# PROBLEM DESCRIPTION:
Go over the data below and say how many lines hold the word "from". Only the number is needed.
--- THE DATA Enclosed Below ---
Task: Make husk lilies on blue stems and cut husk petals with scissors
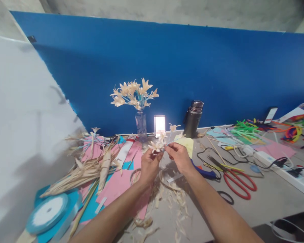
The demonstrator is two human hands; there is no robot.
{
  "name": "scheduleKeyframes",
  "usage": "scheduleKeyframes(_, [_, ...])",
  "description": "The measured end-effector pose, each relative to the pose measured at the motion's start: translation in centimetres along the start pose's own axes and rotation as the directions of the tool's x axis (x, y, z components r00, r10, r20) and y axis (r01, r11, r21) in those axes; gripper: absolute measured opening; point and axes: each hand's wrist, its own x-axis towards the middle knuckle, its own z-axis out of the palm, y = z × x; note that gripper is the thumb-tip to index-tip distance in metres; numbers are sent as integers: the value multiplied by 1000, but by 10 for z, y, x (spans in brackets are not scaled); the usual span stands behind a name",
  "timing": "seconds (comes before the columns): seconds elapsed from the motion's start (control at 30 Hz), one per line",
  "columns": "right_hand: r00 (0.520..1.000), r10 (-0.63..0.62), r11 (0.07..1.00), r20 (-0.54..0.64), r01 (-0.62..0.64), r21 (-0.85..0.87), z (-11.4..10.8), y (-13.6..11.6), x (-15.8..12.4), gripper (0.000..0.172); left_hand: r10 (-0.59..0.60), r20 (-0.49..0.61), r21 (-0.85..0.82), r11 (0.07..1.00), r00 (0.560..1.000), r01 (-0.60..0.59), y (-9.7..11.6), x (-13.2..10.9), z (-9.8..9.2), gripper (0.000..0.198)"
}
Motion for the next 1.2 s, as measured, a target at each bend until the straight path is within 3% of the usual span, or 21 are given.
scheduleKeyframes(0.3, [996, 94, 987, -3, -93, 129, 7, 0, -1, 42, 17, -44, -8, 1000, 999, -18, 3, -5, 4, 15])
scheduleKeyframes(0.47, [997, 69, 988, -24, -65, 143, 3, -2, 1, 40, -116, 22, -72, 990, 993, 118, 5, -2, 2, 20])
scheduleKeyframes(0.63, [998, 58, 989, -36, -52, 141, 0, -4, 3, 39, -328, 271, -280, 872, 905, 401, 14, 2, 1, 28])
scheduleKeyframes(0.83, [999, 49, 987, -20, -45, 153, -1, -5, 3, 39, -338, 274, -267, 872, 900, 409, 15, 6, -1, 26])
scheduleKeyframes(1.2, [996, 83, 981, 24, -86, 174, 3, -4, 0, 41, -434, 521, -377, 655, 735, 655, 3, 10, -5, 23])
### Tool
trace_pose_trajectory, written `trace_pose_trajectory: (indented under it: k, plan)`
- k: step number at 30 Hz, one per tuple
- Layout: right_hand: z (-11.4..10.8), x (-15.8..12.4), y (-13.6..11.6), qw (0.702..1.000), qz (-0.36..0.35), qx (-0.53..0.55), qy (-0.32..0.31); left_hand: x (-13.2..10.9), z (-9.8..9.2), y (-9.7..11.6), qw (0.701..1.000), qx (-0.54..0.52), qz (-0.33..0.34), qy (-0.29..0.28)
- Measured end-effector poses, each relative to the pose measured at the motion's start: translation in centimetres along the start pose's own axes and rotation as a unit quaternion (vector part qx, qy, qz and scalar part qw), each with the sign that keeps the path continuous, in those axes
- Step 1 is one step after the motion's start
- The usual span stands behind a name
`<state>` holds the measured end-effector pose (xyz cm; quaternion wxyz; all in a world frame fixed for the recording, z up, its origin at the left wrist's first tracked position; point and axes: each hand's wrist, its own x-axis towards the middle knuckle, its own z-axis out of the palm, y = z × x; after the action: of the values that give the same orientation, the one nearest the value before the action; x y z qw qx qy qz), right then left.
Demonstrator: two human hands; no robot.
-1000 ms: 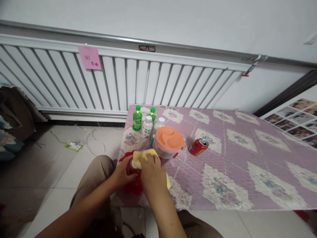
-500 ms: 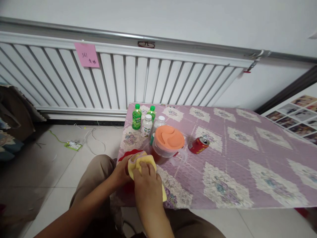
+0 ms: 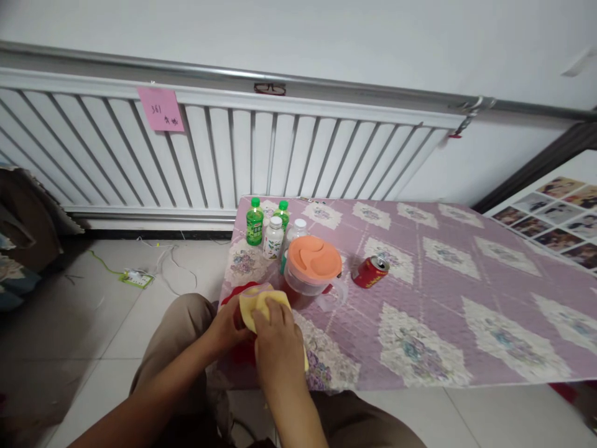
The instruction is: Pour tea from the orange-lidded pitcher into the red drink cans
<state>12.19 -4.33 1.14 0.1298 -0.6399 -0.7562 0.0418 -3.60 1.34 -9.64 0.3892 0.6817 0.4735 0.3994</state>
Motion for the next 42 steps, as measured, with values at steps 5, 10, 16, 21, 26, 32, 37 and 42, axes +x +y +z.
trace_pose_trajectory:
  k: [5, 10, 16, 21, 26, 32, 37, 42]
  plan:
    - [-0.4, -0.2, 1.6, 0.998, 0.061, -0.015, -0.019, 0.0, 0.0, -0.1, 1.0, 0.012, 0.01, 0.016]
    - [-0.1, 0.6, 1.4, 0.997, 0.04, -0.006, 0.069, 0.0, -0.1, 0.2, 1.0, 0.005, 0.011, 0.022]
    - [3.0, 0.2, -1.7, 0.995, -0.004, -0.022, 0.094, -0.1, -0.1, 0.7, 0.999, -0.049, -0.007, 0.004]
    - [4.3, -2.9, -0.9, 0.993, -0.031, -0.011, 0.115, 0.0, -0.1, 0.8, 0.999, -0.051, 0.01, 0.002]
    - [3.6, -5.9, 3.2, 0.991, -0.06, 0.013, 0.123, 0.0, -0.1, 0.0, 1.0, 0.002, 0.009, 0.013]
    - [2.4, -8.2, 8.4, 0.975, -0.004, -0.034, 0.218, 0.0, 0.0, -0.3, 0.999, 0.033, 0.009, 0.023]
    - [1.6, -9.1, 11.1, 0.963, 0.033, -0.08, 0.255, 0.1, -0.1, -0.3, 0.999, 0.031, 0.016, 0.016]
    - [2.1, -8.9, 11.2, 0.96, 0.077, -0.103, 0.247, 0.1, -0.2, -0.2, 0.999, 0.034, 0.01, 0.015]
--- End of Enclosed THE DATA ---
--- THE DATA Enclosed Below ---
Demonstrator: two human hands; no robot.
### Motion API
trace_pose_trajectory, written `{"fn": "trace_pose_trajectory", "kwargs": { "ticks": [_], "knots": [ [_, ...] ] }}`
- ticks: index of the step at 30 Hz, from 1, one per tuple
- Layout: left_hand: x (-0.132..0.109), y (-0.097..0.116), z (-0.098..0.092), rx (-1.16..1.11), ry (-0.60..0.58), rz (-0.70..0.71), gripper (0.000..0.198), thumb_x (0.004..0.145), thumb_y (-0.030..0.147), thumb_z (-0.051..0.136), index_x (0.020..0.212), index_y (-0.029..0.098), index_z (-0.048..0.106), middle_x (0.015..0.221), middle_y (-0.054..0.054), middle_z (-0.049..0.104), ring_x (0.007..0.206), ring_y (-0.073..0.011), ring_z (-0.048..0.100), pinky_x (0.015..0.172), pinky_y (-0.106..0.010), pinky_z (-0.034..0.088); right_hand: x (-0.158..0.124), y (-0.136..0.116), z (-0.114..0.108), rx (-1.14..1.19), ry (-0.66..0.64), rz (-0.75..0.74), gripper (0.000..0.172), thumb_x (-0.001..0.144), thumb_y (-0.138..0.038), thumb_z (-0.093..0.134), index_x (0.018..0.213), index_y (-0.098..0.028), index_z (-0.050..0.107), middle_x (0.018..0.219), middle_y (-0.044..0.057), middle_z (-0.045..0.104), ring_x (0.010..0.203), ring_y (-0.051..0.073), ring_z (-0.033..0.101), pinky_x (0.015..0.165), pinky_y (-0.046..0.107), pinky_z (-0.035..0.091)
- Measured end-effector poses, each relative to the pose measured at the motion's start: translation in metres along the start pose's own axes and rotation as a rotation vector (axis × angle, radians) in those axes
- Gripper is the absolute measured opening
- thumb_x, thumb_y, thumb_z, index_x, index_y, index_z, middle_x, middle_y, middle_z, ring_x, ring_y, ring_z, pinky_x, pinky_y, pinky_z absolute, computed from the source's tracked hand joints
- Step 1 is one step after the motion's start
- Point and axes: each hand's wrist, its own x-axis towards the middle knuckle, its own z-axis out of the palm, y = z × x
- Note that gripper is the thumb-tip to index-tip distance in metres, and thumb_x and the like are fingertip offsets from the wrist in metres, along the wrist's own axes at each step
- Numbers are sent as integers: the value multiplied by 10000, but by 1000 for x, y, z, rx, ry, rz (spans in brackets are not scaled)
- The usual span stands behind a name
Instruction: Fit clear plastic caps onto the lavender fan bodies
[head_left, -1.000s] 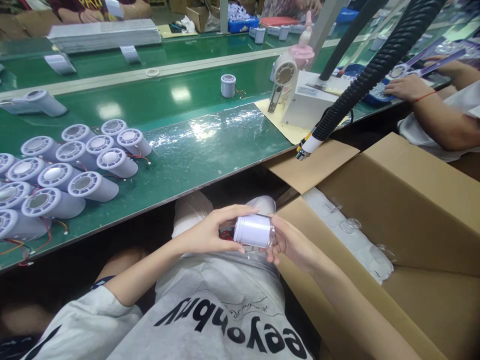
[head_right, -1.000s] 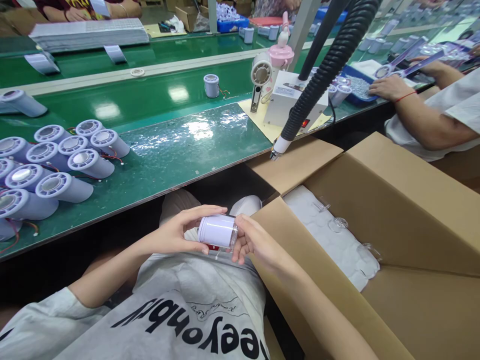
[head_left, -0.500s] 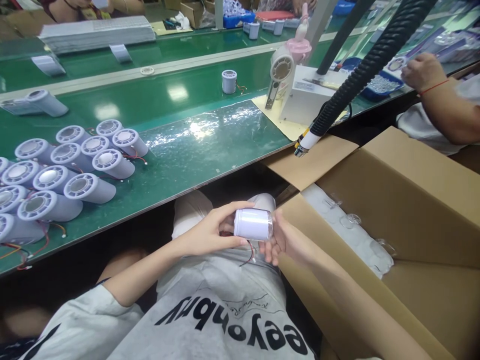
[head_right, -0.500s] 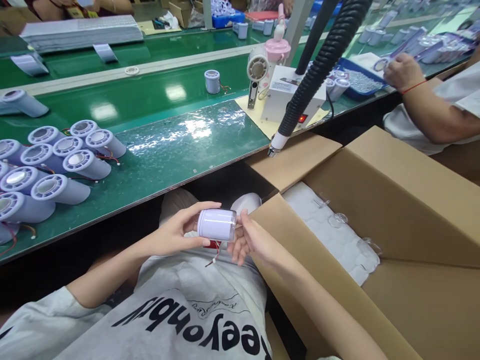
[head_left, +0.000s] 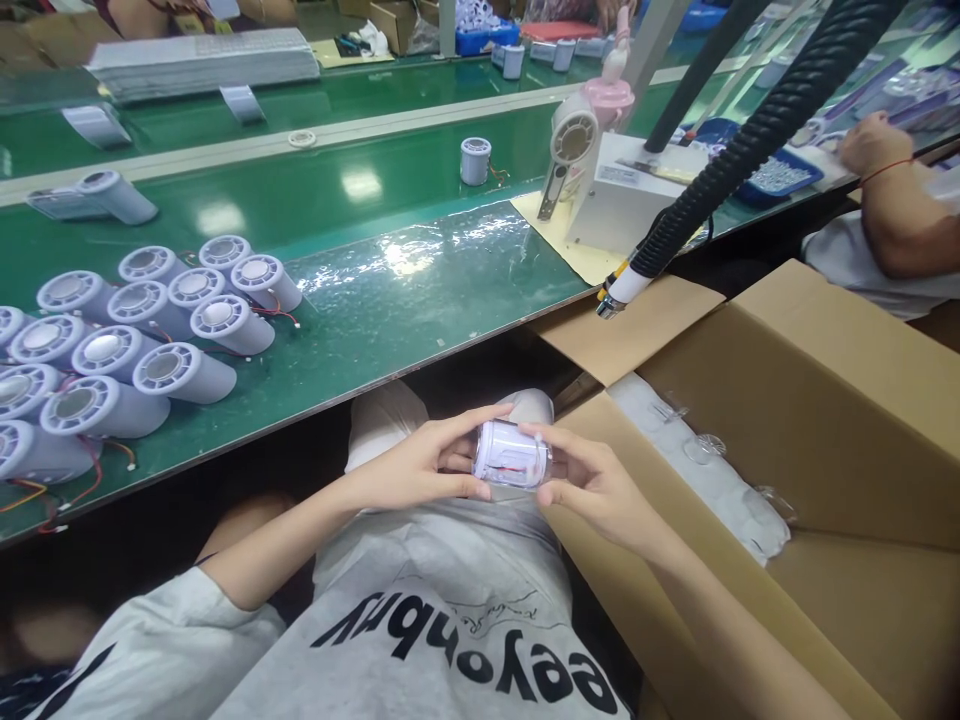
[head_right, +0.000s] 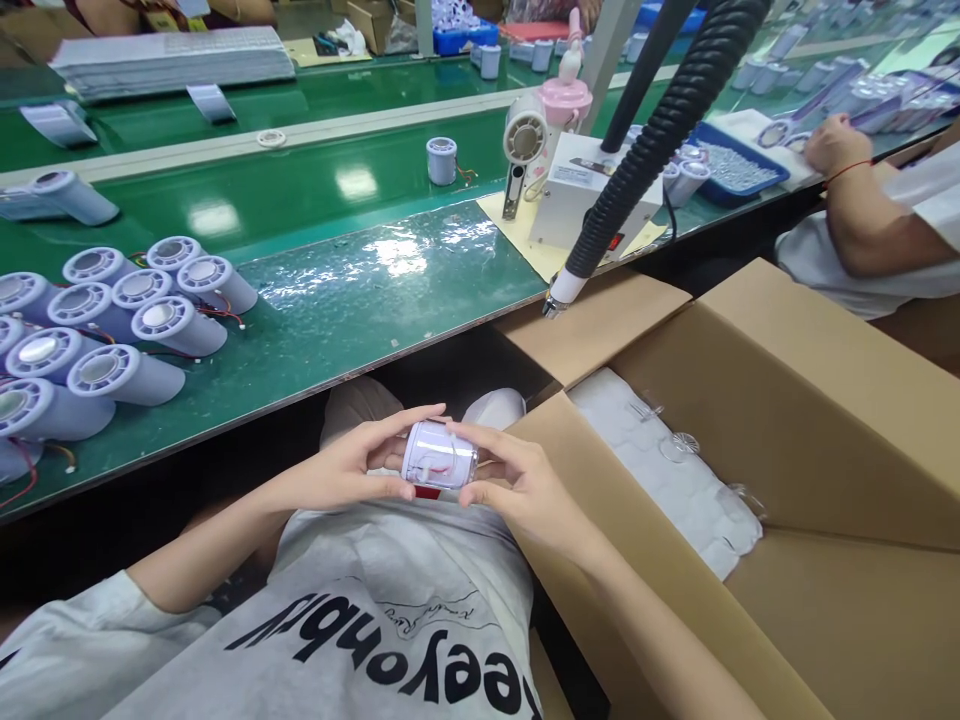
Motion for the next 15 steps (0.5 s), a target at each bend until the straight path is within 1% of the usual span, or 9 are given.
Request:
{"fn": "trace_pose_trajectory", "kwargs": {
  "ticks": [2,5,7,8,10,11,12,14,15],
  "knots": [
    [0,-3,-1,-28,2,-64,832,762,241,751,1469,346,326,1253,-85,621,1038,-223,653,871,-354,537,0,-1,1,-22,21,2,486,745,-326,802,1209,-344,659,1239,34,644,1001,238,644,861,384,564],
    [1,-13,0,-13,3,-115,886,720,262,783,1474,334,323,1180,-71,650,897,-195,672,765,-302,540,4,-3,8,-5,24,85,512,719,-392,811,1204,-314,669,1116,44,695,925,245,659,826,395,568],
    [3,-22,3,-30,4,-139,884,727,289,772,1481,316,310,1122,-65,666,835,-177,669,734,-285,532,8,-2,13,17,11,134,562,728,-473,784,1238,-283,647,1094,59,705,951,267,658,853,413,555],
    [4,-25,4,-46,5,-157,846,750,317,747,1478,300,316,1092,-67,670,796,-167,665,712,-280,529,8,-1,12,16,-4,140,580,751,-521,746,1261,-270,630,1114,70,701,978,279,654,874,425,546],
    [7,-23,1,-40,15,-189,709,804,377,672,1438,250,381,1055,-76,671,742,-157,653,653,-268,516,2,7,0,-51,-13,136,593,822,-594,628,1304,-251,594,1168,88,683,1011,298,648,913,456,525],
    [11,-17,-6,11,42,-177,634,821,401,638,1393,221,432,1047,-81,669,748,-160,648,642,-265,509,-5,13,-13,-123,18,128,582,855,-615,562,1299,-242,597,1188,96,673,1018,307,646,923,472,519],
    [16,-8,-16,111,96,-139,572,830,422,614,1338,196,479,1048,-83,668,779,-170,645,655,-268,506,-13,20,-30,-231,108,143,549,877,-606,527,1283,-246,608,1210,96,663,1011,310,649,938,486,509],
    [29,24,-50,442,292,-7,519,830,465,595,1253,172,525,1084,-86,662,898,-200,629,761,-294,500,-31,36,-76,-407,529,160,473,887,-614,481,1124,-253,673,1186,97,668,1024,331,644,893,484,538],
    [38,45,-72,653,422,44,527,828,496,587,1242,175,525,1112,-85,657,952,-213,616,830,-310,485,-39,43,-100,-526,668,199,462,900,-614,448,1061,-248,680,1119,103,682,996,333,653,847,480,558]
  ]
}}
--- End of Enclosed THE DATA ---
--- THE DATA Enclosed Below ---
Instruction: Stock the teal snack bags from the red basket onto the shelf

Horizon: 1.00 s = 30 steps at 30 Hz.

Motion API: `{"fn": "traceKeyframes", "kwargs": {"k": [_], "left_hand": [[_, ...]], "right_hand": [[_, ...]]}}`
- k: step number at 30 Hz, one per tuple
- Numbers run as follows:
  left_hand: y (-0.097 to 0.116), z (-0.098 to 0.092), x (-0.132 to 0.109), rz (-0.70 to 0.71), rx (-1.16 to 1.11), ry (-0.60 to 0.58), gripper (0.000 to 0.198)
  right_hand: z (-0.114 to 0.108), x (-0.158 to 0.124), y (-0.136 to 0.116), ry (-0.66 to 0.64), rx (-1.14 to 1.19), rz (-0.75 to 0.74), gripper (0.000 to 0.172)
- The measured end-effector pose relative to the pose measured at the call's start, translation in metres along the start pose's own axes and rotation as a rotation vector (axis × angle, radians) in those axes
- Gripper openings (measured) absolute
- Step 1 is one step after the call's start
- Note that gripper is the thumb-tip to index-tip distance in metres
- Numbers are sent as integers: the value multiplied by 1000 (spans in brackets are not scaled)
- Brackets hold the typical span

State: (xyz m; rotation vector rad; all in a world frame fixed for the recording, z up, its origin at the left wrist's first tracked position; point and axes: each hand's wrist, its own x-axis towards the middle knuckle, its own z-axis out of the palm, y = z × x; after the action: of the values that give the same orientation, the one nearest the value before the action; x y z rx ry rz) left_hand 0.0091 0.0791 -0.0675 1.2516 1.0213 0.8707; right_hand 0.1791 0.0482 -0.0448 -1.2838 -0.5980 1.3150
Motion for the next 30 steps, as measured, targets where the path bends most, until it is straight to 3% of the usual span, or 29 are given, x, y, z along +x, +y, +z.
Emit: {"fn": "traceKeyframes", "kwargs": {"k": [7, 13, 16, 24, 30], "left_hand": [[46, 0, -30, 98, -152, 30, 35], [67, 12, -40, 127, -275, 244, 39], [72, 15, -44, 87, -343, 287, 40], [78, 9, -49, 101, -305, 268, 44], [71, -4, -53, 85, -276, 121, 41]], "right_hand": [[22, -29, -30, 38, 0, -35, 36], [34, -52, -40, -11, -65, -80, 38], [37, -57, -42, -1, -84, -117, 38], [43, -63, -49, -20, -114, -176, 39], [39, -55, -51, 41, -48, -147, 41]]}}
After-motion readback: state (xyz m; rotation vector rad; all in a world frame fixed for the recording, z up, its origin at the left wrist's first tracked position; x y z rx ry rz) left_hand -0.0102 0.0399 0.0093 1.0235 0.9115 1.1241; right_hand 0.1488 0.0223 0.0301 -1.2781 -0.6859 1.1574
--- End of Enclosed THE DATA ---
# WORKED SOLUTION:
6